Pressemitteilung vom 19.03.2012

eingestellt am: 21.03.2012                      27.Adar. 5772

Apartheid-Vergleich:

SPD-Vorsitzender Sigmar Gabriel bietet DIG-Präsidenten Reinhold Robbe Gespräch an

Nachdem es sowohl in den jüdischen Gemeinden, wie auch in der Deutsch- Israelischen Gesellschaft zum Teil sehr heftige Kritik wegen des „Apartheid-Vergleichs“ des SPD-Parteivorsitzenden Sigmar Gabriel nach einem Besuch in Hebron in der vergangenen Woche gegeben hatte, unterbreitete SPD-Chef Gabriel dem DIG-Präsidenten Reinhold Robbe ein Gesprächsangebot.

Robbe hatte bereits letzte Woche öffentlich Kritik gegenüber dem SPD-Vorsitzenden geäußert (http://www.bild.de/politik/inland/sigmar-gabriel/umstrittene-israel-kritik-von-spd- chef-gabriel-bei-facebook-23157094.bild.html). Gabriel habe mit seinem „Apartheid- Vergleich“ nicht nur bei den Freunden Israels, sondern insbesondere bei den Juden in Deutschland zum Teil erhebliche Irritationen hervorgerufen.
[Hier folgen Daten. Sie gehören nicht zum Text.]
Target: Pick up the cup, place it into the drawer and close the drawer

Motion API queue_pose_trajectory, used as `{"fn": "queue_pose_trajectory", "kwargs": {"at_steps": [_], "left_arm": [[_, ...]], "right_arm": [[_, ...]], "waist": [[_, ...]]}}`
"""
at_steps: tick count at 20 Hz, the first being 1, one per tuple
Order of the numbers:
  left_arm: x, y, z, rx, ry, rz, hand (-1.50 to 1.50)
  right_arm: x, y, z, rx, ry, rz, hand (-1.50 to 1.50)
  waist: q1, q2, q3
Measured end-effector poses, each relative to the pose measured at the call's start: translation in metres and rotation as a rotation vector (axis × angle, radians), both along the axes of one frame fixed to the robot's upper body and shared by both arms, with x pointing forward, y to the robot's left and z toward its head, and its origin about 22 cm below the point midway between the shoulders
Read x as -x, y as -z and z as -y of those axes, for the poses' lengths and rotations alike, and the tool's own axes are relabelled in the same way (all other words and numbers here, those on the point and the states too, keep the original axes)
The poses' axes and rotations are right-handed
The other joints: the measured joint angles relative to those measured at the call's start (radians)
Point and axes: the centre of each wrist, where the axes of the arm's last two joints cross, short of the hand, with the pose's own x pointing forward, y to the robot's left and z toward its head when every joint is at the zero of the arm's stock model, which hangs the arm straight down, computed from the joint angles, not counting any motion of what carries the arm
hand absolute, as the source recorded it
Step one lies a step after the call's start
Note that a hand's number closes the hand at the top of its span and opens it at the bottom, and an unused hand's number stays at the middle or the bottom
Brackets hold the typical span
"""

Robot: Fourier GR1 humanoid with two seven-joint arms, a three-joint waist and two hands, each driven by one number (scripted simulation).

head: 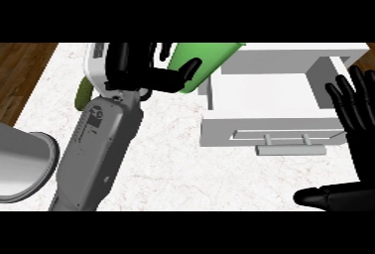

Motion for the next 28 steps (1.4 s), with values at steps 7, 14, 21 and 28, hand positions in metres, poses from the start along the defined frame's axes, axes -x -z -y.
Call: {"fn": "queue_pose_trajectory", "kwargs": {"at_steps": [7,14,21,28], "left_arm": [[-0.018,-0.017,0.029,-0.062,0.008,-0.040,1.50],[-0.036,-0.023,0.057,-0.096,-0.007,-0.080,1.50],[-0.049,-0.011,0.078,-0.137,-0.029,-0.124,1.50],[-0.054,0.008,0.088,-0.205,-0.048,-0.167,1.50]], "right_arm": [[0.005,0.000,-0.010,0.004,-0.002,0.002,-1.50],[-0.004,0.005,0.001,0.007,-0.009,0.009,-1.50],[-0.006,0.002,-0.004,0.009,-0.018,0.013,-1.50],[-0.009,0.003,-0.006,0.006,-0.034,0.020,-1.50]], "waist": [[-0.004,0.001,0.000],[-0.011,0.003,0.000],[-0.028,0.006,0.000],[-0.052,0.012,0.001]]}}
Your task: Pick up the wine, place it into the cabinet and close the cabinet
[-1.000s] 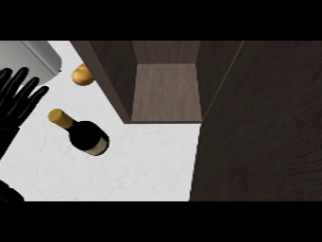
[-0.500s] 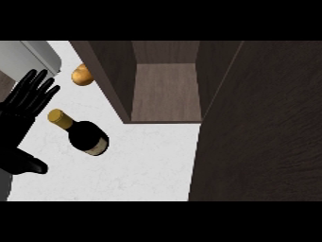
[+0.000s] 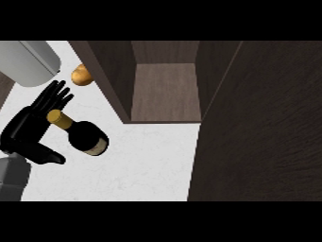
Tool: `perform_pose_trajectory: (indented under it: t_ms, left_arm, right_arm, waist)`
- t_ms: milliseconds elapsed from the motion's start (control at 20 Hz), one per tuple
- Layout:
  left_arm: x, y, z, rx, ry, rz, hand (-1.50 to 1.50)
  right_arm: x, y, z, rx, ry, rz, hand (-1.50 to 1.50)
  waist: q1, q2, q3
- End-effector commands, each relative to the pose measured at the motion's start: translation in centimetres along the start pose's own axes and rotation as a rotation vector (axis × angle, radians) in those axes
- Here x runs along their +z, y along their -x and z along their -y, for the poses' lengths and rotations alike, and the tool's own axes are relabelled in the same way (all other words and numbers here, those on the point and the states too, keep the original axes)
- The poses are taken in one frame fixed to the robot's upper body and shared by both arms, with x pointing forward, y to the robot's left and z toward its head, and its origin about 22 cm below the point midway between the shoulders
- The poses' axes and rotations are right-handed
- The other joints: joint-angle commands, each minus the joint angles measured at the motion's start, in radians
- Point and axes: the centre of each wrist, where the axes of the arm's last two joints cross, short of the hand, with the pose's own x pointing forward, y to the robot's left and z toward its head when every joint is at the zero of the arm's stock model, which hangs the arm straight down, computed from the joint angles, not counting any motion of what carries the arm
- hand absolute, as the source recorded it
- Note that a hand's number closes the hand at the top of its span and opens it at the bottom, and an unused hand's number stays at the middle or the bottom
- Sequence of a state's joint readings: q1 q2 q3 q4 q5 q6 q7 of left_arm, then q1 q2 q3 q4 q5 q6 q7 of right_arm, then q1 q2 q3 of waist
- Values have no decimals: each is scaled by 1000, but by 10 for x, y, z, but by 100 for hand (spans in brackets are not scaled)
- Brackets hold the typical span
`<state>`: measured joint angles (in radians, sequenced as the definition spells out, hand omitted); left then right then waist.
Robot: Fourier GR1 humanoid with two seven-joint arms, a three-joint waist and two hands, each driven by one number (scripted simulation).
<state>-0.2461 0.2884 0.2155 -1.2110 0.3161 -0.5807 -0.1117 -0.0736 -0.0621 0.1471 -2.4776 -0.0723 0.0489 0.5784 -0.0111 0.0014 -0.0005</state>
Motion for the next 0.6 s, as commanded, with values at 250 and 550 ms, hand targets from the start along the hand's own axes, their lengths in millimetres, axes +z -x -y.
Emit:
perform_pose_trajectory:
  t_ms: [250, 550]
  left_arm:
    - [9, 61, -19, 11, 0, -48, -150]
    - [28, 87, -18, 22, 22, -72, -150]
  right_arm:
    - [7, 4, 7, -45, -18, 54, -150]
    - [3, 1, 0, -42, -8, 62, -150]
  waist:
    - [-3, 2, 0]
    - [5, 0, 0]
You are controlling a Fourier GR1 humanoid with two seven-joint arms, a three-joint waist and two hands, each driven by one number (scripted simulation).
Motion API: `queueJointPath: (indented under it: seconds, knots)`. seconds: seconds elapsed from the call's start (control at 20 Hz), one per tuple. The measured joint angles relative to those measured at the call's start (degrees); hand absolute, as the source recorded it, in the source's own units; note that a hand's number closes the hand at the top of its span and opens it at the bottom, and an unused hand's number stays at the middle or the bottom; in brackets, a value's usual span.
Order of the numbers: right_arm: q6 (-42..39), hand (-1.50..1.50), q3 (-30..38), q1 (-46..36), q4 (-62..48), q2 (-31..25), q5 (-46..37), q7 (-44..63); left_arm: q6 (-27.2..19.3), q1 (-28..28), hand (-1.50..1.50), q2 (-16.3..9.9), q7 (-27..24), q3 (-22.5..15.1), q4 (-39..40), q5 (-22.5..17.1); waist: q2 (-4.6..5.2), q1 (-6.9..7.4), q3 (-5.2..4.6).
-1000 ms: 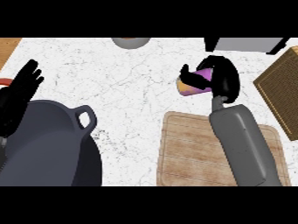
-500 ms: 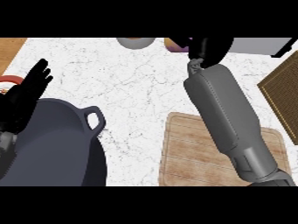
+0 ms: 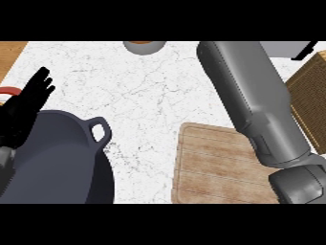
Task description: Pick the can from the cutting board and place it in the basket
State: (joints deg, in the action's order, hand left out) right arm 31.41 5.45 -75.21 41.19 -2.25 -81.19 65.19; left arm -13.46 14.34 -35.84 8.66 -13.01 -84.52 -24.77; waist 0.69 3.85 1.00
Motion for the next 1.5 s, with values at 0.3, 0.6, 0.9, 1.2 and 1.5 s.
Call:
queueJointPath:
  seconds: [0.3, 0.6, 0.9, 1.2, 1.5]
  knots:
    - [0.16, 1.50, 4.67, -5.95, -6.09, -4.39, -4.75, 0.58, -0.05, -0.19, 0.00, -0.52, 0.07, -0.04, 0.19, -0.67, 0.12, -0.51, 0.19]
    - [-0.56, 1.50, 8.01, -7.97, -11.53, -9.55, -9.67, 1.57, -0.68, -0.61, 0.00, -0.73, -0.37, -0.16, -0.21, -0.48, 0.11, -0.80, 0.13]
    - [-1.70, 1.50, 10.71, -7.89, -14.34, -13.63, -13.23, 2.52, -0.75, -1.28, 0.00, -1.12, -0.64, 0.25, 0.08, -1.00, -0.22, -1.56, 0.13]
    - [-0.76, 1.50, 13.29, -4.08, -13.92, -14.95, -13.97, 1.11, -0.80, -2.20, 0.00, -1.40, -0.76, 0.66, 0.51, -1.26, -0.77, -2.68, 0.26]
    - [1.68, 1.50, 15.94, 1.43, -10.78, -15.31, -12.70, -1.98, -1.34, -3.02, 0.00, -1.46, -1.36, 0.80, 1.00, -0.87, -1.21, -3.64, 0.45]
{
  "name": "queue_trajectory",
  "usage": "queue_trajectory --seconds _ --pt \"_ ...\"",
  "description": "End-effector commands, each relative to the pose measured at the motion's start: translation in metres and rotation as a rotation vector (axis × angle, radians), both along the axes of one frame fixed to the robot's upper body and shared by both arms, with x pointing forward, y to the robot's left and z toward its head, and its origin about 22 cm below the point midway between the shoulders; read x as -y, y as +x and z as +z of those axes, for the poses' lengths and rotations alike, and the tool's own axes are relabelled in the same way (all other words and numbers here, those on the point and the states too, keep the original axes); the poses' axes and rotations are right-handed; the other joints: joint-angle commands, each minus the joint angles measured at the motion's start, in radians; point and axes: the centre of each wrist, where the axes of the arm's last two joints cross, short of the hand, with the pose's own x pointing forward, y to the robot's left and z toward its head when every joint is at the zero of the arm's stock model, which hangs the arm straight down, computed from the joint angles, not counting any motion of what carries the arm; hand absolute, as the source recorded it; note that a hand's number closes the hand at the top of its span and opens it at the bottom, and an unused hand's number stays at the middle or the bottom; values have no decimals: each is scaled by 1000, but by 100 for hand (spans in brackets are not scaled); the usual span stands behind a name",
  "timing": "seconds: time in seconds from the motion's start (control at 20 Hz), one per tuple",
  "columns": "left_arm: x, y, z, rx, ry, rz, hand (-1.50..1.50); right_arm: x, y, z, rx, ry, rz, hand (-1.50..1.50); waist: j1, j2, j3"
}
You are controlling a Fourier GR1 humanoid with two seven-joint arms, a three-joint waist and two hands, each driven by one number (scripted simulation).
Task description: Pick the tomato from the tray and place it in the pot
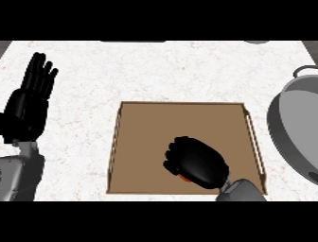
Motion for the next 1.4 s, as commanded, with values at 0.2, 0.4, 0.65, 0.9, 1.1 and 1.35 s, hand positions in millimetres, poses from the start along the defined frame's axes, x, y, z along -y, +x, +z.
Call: queue_trajectory --seconds 0.2,0.4,0.65,0.9,1.1,1.35 --pt "0 -1 -7 -10 1 26 0 0 -58 20 -35 142 -223 150 -19 7 15" --pt "-14 -1 -2 -29 -8 41 0 -20 -112 -4 -236 21 -400 150 -36 1 14" --pt "-13 -8 -8 -13 5 47 0 -4 -140 63 -43 196 -670 150 -38 0 14" --pt "-14 0 3 -3 4 30 0 24 -157 121 96 366 -849 150 -29 5 16" --pt "-18 -4 -7 -2 4 33 0 50 -170 151 209 420 -961 150 -10 11 16" --pt "-8 0 -1 -13 11 1 0 86 -173 170 272 477 -1041 150 1 17 18"
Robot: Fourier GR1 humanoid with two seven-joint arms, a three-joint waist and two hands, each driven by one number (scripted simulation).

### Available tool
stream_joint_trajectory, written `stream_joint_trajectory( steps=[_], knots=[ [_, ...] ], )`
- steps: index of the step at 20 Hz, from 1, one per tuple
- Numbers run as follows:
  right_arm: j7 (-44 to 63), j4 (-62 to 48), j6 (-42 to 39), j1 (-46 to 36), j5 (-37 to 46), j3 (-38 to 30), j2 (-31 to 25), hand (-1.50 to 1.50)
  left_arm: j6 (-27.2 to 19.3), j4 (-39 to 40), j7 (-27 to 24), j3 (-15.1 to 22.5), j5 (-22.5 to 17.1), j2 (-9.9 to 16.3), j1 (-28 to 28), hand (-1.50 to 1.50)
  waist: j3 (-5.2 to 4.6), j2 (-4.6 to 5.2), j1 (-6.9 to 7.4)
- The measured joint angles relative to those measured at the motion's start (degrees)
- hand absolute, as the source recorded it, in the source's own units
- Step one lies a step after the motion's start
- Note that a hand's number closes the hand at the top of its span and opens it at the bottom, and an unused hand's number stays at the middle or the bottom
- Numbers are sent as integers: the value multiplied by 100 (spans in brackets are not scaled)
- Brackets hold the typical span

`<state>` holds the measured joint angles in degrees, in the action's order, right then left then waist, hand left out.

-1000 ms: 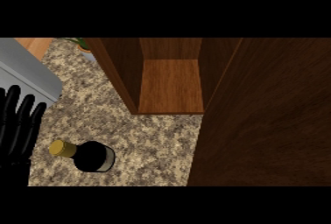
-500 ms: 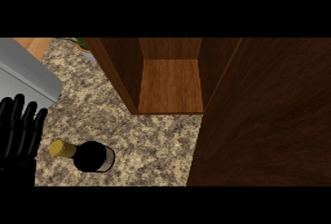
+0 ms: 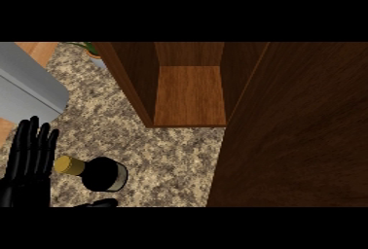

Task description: Pick up the wine, place it into the cabinet and close the cabinet

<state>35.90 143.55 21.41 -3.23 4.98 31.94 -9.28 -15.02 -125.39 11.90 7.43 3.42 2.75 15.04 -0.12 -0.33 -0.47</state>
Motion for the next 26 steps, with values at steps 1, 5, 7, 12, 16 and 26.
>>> stream_joint_trajectory(
  steps=[1, 5, 7, 12, 16, 26],
  knots=[
    [1, 3, 34, 3, 10, 35, -33, -150, -7, 97, -148, 13, 6, -44, 84, -150, 0, -2, -4],
    [51, 18, 191, -27, 53, 170, -147, -150, 135, 166, -587, -209, -211, 6, 346, -150, 14, -18, -7],
    [94, 15, 265, -92, 73, 218, -202, -150, 188, 314, -904, -310, -267, 3, 402, -150, 26, -30, -16],
    [181, 11, 354, -277, 74, 85, -367, -150, 291, 604, -1638, -417, -362, -71, 535, -150, 60, -50, -28],
    [126, -6, 392, -319, 57, 73, -495, -150, 409, 872, -2022, -636, -520, -30, 494, -150, 85, -61, -60],
    [-157, -60, 560, -326, -7, 181, -633, -150, 685, 1560, -2738, -1153, -845, 114, 448, -150, 116, -74, -122]
  ],
)
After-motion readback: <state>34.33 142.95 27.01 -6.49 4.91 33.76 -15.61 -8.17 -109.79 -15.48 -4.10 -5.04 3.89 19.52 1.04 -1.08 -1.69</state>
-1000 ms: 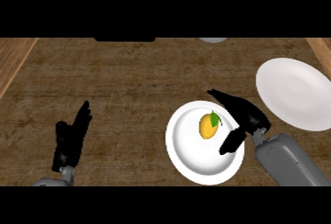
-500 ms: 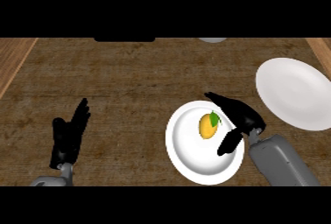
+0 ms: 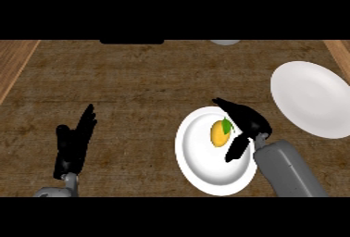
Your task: Pick the lemon from the plate and place it in the plate
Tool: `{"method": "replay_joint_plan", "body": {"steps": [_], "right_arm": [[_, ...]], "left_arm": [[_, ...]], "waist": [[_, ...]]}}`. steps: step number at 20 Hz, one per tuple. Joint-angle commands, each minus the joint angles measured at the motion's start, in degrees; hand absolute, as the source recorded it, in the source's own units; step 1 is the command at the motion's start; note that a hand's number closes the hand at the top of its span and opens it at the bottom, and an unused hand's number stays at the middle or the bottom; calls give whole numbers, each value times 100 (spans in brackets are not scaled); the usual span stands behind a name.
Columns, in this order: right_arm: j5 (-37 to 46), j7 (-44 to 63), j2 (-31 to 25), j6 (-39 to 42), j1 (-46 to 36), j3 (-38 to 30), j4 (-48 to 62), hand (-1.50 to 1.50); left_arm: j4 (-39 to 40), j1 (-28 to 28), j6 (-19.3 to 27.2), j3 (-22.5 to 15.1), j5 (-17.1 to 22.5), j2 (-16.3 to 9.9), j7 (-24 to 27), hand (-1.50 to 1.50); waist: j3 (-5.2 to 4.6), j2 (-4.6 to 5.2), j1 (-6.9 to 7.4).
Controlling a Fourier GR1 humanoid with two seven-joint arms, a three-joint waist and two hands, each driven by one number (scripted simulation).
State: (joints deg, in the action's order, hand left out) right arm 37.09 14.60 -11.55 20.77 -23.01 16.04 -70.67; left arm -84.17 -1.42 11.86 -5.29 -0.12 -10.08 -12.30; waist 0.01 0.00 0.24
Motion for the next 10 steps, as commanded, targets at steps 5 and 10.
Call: {"method": "replay_joint_plan", "body": {"steps": [5, 10], "right_arm": [[672, -817, -16, -284, 268, 34, 67, 150], [1088, -1082, 250, -913, -197, -174, 916, 150]], "left_arm": [[-23, 118, -228, 238, -45, 51, 126, 0], [-89, 87, -178, 176, -193, 206, 88, 0]], "waist": [[-1, -2, -9], [0, 4, 14]]}}
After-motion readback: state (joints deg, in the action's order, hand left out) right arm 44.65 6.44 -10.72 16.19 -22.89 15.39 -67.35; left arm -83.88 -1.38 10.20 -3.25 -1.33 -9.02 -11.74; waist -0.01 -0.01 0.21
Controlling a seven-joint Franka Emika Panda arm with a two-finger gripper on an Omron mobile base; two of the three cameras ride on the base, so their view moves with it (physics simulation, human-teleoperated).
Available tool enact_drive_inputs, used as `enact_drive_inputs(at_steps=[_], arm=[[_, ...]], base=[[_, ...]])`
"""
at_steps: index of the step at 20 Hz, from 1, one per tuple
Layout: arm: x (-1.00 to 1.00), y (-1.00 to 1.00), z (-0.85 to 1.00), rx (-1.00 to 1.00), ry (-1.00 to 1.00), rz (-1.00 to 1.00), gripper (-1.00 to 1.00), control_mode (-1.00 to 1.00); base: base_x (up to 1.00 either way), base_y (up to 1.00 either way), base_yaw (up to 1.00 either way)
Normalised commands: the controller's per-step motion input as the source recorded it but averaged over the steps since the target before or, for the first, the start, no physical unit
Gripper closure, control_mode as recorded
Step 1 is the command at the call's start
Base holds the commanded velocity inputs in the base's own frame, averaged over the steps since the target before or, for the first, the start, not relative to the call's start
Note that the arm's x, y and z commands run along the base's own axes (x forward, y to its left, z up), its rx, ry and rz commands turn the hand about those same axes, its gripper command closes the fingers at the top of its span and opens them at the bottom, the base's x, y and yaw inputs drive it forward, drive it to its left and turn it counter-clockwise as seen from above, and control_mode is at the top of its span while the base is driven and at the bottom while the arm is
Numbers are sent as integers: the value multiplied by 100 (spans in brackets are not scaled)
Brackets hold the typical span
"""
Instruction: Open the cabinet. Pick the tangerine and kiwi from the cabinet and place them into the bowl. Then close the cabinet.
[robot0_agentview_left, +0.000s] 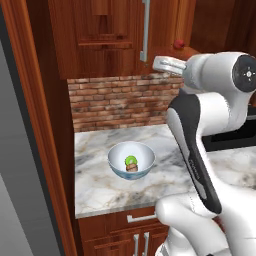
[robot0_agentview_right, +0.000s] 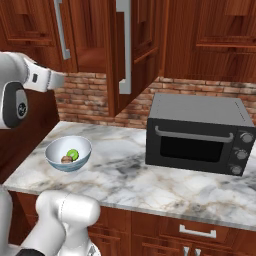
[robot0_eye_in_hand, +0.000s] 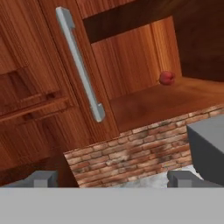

Der SPD-Vorsitzende lud Robbe daraufhin zu einem Gespräch ein, nachdem er bereits auch dem Präsidenten des Zentralrates der Juden in Deutschland, Dr. Dieter Graumann, ein gleichlautendes Angebot unterbreitet hatte.

Heute, am 19. März 2012, wurde der SPD-Vorsitzende im Deutschlandfunk auf den Vergleich angesprochen. Hier ist der Auszug des Interviews:

Heckmann: Herr Gabriel, Sie haben in den vergangenen Tagen für einigen Wirbel gesorgt, indem Sie die Lage im israelisch besetzten Hebron mit dem Apartheidregime in Südafrika verglichen haben. Haben Sie diesen Vergleich mittlerweile bereut?

Gabriel: Ich danke Ihnen erst mal, dass Sie sagen, dass ich die Lage in Hebron vergleichbar mit der Apartheid benannt habe, weil ich weit davon entfernt bin, den israelischen Staat zu vergleichen mit diesem früheren Staat in Südafrika. Israel ist natürlich demokratisch. Es ist bislang übrigens das einzige demokratische Land in der Region. Von daher habe ich einen solchen Vergleich nicht gezogen. Aber wenn sie nach Hebron gehen und sehen, unter welchen Bedingungen die Palästinenser dort sich wegducken müssen unter der fast sozusagen uneingeschränkten Macht der Siedler, die dort leben, das ist schon etwas, was einen an dieses geteilte Recht von Menschen erinnert, und ich halte das einfach für einen unerträglichen Zustand und das kann auch nicht im Interesse Israels sein. Weil Israel ein demokratischer Staat ist, darf es solche Zustände auf Dauer nicht zulassen. Ich habe jetzt in den Reaktionen festgestellt, dass viele Menschen, die sich mit Israel verbunden fühlen, sagen, oh Gott, jetzt sagt der Vorsitzende der SPD, Israel sei ein Apartheidstaat. Ich sage noch mal: Das habe ich nicht gesagt und in der Tat, wenn das Missverständnis entstanden sein sollte, das tut mir ehrlich gesagt leid. Ich will nicht mit denen in ein Boot, die Israel verurteilen und diskreditieren. Ich fahre seit 20 Jahren in die Region, bin Mitglied der Deutsch-Israelischen Gesellschaft, das ist schon ein bisschen ein verrückter Vorwurf. Aber man darf auch nicht schweigen über diese Zustände, denn das ist menschenunwürdig, was dort mit den Palästinensern gemacht wird, insbesondere eben in Hebron.